I hope I haven't overseen a thread to this question.
I really struggle with a part of an exercise we have to solve in my Analysis Lecture.
We have a Fourier Series given as:
$$\sum\nolimits_{k=1}^\infty \frac{2(-1)^{k+1}}{k} \sin(kx)$$
And we do have the beginning of a sum, that we are asked to calculate, given as:
$$\frac{1}{1}-\frac{1}{2}+\frac{1}{4}-\frac{1}{5}+\frac{1}{7}-\frac{1}{8}+...$$
So we looked for a value of $x$ and a prefactor that are fullfilling the sum. We ended up with this:
$$\frac{1}{\sqrt{3}}\sum\nolimits_{k=1}^\infty \frac{2(-1)^{k+1}}{k} \sin \left(\frac{k \pi}{3} \right)$$
Now I come to the Main Question:
How can I compute an infinite sum? We have done a computation for $\sum\nolimits_{k=1}^\infty \frac{1}{k²} = \frac{\pi}{6}$ but I couldn't really understand the way our lecturer computed it. I guess the way to solve the sum is very similar to the series we computed in the lecture, though.

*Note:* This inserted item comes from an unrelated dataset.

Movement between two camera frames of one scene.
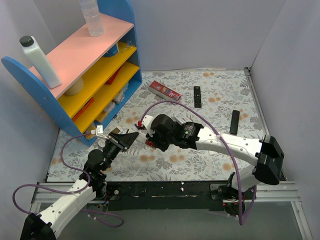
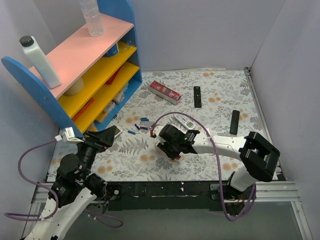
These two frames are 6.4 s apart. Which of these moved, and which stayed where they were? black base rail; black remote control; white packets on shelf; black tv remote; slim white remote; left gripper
Moved: slim white remote; left gripper
Stayed: black base rail; black remote control; black tv remote; white packets on shelf

So I hope I can get some help here on this stackexchange. I only saw threads that asked for validation of their results, but sadly no further explanation.
Side questions:
- Is the reult of a infinite series its limit?
- Is the fourier series we made up correct to describe the sum?
Thanks in advance for everyone who takes the time to help.